Cuando empezó a oscurecer, reunimos las semillas de sésamo que estaban esparcidas por todas partes y las pusimos en una bolsa. Cada semilla se veía muy preciosa. Después de remover las ramas y astillas, cernir, eliminar los insectos y soplar las semillas vacías que resultaron ser la mitad de todas las semillas, la cantidad de semillas de sésamo era muy escasa comparada con la cantidad principal, que era del tamaño de la cabeza de un hombre.
Cuando vi la bolsa de semillas de sésamo después de todo el trabajo duro, tenía ganas de llorar. ¡Todo lo que obtuve tras medio día de duro trabajo era una simple bolsa! La botella que mi madre solía usar mientras cocinaba era el producto de un trabajo tan grande. Sentí profundamente que nada es gratis en el mundo, excepto el amor de los padres hacia sus hijos.
Mientras sacudía las semillas de las plantas de sésamo junto con mi abuela, comprendí algo muy importante: debo de haber sido de muy poca ayuda, pues era la primera vez que tomaba las gavillas de sésamo y las golpeaba, pero mi abuela se agradó de mí y ella misma se encargó de todo el trabajo duro.
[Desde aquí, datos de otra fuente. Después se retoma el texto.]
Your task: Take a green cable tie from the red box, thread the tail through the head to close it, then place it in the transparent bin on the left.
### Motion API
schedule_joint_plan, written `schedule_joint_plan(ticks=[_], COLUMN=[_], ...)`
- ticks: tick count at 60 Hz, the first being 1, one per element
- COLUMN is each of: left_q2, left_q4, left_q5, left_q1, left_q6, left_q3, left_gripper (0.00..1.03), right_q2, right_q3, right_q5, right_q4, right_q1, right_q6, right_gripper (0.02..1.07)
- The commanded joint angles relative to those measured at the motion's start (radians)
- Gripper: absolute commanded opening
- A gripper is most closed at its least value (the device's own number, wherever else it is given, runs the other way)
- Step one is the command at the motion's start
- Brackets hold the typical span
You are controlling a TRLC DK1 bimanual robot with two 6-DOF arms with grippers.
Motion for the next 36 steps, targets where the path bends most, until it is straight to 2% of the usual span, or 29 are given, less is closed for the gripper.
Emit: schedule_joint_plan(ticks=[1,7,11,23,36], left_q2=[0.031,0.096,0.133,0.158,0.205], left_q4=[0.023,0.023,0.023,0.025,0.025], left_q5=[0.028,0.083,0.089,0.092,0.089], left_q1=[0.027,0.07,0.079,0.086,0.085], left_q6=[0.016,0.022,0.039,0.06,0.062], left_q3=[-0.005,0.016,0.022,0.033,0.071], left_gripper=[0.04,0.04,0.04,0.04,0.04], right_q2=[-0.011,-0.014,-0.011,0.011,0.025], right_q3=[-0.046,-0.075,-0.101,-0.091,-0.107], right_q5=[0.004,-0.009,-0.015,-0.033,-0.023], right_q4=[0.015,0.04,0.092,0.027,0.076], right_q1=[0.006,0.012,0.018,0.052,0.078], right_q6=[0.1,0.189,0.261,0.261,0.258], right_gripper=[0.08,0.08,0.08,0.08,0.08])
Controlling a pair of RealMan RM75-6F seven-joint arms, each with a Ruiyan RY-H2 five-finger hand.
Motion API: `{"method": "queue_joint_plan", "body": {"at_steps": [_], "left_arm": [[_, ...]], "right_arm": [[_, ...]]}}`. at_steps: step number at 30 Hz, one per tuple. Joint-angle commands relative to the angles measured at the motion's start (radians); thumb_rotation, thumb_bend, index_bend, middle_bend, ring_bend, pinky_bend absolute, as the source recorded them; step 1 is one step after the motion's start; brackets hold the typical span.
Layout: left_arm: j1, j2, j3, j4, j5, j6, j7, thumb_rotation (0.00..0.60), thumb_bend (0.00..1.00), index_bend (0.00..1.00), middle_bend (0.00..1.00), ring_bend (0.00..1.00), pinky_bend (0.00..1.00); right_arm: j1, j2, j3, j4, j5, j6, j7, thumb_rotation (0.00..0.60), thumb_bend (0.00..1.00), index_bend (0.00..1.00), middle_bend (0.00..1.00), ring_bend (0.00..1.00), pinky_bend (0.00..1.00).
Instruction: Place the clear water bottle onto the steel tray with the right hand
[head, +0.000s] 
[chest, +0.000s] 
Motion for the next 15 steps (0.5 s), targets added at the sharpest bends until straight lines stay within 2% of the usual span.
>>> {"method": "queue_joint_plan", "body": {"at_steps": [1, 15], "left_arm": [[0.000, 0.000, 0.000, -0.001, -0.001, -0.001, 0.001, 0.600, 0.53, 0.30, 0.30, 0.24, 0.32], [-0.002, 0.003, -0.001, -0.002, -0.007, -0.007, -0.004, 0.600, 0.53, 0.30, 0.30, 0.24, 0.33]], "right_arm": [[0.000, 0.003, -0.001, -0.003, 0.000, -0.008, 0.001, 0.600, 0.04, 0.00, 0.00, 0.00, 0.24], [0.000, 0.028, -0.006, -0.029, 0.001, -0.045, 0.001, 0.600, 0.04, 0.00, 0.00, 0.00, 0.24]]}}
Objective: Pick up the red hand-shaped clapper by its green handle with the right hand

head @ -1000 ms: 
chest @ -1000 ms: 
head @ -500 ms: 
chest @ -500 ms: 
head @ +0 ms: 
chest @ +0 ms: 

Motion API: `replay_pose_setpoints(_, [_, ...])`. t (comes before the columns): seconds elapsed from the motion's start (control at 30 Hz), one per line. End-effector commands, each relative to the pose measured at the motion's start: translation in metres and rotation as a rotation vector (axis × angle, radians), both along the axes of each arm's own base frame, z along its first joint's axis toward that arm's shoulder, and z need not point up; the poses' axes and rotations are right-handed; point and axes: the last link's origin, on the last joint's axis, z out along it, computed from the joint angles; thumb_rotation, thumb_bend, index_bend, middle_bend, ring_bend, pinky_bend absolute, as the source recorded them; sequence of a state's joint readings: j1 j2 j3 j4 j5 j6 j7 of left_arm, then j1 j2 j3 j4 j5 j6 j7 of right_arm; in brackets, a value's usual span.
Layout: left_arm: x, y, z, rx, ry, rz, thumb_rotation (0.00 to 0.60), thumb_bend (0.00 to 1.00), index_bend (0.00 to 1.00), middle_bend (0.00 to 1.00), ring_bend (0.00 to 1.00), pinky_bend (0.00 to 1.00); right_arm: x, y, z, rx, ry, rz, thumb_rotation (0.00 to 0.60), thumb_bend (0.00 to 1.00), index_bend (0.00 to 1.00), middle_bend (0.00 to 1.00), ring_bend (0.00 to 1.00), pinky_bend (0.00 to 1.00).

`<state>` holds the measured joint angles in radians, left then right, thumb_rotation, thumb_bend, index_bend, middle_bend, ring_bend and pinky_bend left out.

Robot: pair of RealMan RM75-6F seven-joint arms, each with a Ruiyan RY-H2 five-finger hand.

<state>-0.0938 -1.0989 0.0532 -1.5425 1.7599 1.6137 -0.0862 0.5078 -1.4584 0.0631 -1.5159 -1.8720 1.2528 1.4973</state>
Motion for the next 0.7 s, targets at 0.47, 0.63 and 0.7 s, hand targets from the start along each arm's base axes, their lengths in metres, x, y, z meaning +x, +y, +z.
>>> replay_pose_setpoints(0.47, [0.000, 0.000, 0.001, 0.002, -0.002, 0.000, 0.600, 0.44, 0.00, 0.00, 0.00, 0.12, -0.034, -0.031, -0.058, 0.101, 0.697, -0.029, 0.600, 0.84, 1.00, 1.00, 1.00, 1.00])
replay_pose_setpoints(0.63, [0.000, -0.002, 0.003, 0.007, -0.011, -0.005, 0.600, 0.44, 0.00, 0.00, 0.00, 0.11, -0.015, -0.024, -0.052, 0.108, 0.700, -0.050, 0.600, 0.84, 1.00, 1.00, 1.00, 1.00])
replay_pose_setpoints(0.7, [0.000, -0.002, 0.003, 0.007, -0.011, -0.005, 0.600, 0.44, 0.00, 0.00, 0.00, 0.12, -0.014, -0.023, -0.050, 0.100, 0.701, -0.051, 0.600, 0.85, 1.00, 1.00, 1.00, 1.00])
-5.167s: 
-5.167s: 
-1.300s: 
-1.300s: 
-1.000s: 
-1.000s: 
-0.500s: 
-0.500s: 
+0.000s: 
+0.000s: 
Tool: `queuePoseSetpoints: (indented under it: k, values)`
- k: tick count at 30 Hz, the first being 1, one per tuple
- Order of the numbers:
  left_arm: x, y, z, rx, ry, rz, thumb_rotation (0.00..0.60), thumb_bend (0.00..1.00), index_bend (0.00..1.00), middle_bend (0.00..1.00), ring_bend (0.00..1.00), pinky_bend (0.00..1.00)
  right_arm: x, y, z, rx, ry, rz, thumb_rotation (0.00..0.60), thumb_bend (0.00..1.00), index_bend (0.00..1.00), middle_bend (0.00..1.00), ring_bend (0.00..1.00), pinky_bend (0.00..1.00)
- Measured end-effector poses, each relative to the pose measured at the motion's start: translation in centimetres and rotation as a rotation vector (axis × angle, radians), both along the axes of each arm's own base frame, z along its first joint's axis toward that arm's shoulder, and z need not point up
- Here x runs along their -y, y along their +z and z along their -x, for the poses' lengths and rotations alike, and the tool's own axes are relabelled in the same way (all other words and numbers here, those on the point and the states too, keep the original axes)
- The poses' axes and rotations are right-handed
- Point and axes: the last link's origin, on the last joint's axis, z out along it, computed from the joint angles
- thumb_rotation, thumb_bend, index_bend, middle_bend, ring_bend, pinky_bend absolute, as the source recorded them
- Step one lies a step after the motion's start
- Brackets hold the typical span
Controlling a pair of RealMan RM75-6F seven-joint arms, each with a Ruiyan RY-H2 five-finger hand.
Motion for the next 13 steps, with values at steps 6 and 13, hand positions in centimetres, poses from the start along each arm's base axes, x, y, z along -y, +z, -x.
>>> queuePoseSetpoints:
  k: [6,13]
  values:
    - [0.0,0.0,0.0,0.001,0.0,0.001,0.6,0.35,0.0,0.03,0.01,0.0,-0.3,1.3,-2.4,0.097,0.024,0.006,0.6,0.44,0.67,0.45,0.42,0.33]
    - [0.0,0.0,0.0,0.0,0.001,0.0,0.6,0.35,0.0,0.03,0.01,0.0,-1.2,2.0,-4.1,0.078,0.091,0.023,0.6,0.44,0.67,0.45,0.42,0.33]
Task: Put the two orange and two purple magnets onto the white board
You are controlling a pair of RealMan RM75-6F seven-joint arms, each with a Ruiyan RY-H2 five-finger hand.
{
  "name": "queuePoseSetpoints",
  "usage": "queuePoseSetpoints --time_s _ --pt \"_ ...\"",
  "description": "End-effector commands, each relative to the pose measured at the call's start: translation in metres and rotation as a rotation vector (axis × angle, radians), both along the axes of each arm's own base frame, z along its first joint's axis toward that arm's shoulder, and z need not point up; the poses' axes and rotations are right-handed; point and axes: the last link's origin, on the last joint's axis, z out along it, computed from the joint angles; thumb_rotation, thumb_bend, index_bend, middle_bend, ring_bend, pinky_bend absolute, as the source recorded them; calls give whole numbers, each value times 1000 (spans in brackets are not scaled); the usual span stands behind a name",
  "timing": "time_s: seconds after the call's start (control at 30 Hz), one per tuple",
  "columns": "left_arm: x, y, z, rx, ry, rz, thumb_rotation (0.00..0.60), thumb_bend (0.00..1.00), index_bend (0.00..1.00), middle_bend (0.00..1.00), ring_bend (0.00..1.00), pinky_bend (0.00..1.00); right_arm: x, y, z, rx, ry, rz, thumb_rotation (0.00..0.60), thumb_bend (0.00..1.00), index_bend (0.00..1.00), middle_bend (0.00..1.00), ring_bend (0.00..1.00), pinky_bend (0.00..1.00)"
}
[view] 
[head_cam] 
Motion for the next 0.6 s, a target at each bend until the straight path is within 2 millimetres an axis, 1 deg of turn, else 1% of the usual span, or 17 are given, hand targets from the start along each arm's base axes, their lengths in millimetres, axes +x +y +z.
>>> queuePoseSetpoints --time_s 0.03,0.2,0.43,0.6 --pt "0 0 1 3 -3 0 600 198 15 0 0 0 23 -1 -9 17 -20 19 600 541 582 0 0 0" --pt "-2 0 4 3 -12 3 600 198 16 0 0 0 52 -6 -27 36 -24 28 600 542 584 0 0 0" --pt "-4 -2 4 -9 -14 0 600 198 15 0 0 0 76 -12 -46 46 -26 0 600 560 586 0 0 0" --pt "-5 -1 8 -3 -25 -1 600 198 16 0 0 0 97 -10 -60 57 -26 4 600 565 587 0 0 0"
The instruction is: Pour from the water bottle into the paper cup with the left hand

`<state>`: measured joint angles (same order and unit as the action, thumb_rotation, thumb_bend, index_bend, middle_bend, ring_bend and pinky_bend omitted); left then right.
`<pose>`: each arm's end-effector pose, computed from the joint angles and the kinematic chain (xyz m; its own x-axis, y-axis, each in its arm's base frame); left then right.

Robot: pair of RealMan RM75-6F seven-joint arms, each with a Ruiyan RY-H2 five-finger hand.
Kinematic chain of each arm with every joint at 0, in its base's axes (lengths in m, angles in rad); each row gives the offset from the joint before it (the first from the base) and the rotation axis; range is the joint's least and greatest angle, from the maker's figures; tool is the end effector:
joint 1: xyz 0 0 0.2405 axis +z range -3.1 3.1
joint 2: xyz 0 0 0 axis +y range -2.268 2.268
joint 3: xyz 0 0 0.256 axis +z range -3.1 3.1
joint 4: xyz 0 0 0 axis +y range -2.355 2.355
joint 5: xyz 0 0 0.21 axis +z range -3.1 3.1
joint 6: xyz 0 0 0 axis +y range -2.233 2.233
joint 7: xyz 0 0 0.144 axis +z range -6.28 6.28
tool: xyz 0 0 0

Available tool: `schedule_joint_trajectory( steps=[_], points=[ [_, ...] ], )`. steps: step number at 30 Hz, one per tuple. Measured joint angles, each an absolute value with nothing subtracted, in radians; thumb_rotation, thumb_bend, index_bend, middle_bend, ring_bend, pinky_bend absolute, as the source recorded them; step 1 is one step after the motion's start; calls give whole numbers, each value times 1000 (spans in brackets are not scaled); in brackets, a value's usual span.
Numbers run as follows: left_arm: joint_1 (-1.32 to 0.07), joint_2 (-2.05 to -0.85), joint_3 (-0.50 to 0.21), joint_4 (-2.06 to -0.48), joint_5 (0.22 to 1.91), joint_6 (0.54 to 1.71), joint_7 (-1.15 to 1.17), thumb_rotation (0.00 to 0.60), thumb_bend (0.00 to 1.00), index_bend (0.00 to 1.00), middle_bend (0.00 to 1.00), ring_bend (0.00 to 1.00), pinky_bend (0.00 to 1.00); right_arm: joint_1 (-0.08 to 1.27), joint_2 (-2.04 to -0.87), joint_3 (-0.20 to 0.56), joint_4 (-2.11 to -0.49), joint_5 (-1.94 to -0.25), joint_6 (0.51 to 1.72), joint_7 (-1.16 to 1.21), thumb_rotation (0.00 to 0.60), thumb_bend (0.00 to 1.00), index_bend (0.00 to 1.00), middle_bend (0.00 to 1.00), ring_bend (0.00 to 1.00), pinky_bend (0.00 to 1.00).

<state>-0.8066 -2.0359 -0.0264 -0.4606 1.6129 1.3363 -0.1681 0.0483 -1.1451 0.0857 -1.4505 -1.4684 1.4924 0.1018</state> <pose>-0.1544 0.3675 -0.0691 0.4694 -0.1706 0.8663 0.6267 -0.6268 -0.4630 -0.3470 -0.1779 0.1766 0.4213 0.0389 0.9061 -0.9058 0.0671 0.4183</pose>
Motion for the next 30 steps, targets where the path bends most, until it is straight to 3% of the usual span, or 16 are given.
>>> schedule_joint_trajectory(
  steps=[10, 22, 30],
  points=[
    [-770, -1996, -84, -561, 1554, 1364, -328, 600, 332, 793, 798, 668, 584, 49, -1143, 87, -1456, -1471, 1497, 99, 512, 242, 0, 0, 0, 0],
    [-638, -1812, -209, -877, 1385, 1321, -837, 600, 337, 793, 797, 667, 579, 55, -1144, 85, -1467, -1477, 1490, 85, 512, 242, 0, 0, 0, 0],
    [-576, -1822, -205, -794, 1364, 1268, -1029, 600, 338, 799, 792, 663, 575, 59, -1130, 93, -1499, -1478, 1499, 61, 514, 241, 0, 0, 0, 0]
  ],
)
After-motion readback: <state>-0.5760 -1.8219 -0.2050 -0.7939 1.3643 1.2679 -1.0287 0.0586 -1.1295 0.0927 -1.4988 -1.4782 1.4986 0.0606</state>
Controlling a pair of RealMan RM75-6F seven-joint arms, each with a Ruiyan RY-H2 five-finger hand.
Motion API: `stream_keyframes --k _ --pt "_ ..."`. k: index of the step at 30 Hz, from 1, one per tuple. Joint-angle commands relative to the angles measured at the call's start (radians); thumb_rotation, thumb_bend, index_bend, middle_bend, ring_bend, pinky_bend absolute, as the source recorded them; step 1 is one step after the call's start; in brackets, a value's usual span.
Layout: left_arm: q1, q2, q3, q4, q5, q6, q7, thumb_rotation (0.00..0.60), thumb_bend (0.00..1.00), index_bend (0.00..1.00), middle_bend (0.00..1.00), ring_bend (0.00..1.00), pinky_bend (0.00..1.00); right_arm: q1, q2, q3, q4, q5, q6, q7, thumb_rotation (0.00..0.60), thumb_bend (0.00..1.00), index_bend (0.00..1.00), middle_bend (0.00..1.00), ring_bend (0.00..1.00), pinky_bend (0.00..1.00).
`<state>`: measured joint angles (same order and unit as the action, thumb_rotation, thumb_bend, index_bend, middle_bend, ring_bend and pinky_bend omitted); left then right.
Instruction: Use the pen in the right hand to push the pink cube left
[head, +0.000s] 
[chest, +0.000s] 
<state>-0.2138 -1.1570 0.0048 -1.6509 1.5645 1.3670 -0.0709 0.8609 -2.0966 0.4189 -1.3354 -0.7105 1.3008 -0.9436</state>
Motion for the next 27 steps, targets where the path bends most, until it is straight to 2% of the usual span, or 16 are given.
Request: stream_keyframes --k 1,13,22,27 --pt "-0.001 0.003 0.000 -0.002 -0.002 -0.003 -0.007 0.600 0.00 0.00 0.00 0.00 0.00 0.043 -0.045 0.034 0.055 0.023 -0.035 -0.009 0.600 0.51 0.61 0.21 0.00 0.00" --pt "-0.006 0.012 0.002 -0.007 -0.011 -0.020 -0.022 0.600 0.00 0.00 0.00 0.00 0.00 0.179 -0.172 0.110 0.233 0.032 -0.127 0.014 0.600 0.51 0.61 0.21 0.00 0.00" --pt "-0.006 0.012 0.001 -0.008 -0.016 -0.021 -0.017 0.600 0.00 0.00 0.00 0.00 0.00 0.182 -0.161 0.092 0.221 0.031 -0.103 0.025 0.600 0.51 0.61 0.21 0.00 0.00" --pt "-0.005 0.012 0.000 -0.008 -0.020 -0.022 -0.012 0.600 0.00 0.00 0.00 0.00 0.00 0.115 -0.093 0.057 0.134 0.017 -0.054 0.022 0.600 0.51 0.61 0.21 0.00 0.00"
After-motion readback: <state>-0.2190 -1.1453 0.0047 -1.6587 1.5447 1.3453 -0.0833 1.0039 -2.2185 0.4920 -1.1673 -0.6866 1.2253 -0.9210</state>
Era igual con mi camino en la verdad. Soy una hija inmadura; no sé lo que significa una vida dura o qué significa realmente sacrificarse. De una manera infantil, apenas imito a la Madre celestial, pero Ella se agrada de mí mirándome con una sonrisa, y Ella misma hace todo el trabajo difícil.
De regreso a casa, dejando atrás el campo otoñal que se veía opaco debido al atardecer, y llenando mi corazón con abundante amor, he decidido retribuir a la Madre celestial con mis acciones, siempre pensando en lo que puedo hacer para aliviar su dolor.